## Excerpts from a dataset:
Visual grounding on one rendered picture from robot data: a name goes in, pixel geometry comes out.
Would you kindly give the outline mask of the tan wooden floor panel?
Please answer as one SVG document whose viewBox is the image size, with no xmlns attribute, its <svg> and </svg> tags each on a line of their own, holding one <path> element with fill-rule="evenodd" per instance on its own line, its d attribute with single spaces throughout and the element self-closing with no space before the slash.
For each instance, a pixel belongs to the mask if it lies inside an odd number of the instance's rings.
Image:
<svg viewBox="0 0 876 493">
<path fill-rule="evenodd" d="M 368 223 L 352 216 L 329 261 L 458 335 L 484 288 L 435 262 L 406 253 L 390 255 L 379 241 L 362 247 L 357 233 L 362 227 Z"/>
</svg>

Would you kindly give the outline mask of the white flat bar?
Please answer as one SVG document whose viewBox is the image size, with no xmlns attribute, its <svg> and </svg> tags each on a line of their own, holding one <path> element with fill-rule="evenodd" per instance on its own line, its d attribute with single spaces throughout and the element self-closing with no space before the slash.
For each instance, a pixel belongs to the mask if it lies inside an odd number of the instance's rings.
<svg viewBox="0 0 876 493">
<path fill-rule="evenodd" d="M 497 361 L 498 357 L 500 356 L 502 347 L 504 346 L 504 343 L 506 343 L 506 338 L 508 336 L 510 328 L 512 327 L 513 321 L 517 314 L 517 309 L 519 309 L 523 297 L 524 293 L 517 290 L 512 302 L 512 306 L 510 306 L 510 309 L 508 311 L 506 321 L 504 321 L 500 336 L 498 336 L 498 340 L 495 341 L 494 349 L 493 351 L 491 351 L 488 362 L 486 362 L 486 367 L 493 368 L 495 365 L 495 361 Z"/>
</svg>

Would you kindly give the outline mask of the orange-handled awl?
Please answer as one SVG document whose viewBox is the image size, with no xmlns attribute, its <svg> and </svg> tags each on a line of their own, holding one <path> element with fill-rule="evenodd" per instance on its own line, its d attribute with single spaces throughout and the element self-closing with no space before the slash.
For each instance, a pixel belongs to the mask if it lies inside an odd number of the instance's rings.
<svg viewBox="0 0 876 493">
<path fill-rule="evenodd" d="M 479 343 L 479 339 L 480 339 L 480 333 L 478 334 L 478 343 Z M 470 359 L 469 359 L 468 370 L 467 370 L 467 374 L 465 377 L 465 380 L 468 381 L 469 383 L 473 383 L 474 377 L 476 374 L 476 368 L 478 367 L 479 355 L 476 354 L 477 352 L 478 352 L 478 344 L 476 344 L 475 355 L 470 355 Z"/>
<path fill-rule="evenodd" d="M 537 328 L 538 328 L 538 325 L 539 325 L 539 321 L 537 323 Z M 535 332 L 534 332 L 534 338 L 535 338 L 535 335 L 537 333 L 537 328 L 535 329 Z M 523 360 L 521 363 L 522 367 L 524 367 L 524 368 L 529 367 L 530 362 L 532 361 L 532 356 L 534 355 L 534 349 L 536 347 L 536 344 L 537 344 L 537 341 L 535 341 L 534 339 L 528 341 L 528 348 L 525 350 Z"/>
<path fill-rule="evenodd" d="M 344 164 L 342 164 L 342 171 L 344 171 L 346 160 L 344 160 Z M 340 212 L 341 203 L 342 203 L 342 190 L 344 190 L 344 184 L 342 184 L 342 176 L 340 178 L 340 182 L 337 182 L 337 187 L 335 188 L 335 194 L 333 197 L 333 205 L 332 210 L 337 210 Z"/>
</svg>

## What you will do:
Each and every record above needs writing out exactly.

## Exercise answer:
Visual grounding on one rendered picture from robot data: a name goes in, pixel geometry comes out.
Would you kindly give the outline mask of the tan wooden floor panel?
Please answer as one SVG document whose viewBox is the image size, with no xmlns attribute, its <svg> and </svg> tags each on a line of their own, holding one <path> element with fill-rule="evenodd" per instance on its own line, its d attribute with single spaces throughout and the element self-closing with no space before the slash.
For each instance, a pixel belongs to the mask if it lies inside an odd number of the instance's rings.
Image:
<svg viewBox="0 0 876 493">
<path fill-rule="evenodd" d="M 368 223 L 352 216 L 329 261 L 458 335 L 484 288 L 435 262 L 406 253 L 390 255 L 379 241 L 362 247 L 357 233 L 362 227 Z"/>
</svg>

Would you kindly give the outline mask of the white flat bar?
Please answer as one SVG document whose viewBox is the image size, with no xmlns attribute, its <svg> and </svg> tags each on a line of their own, holding one <path> element with fill-rule="evenodd" per instance on its own line, its d attribute with single spaces throughout and the element self-closing with no space before the slash.
For each instance, a pixel belongs to the mask if it lies inside an odd number of the instance's rings.
<svg viewBox="0 0 876 493">
<path fill-rule="evenodd" d="M 497 361 L 498 357 L 500 356 L 502 347 L 504 346 L 504 343 L 506 343 L 506 338 L 508 336 L 510 328 L 512 327 L 513 321 L 517 314 L 517 309 L 519 309 L 523 297 L 524 293 L 517 290 L 512 302 L 512 306 L 510 306 L 510 309 L 508 311 L 506 321 L 504 321 L 500 336 L 498 336 L 498 340 L 495 341 L 494 349 L 493 351 L 491 351 L 488 362 L 486 362 L 486 367 L 493 368 L 495 365 L 495 361 Z"/>
</svg>

Would you kindly give the outline mask of the orange-handled awl?
Please answer as one SVG document whose viewBox is the image size, with no xmlns attribute, its <svg> and </svg> tags each on a line of their own, holding one <path> element with fill-rule="evenodd" per instance on its own line, its d attribute with single spaces throughout and the element self-closing with no space before the slash.
For each instance, a pixel belongs to the mask if it lies inside an odd number of the instance's rings.
<svg viewBox="0 0 876 493">
<path fill-rule="evenodd" d="M 479 343 L 479 339 L 480 339 L 480 333 L 478 334 L 478 343 Z M 470 359 L 469 359 L 468 370 L 467 370 L 467 374 L 465 377 L 465 380 L 468 381 L 469 383 L 473 383 L 474 377 L 476 374 L 476 368 L 478 367 L 479 355 L 476 354 L 477 352 L 478 352 L 478 344 L 476 344 L 475 355 L 470 355 Z"/>
<path fill-rule="evenodd" d="M 537 328 L 538 328 L 538 325 L 539 325 L 539 321 L 537 323 Z M 535 332 L 534 332 L 534 338 L 535 338 L 535 335 L 537 333 L 537 328 L 535 329 Z M 523 360 L 521 363 L 522 367 L 524 367 L 524 368 L 529 367 L 530 362 L 532 361 L 532 356 L 534 355 L 534 349 L 536 347 L 536 344 L 537 344 L 537 341 L 535 341 L 534 339 L 528 341 L 528 348 L 525 350 Z"/>
<path fill-rule="evenodd" d="M 344 164 L 342 164 L 342 171 L 344 171 L 346 160 L 344 160 Z M 340 212 L 341 203 L 342 203 L 342 190 L 344 190 L 344 184 L 342 184 L 342 176 L 340 178 L 340 182 L 337 182 L 337 187 L 335 188 L 335 194 L 333 197 L 333 205 L 332 210 L 337 210 Z"/>
</svg>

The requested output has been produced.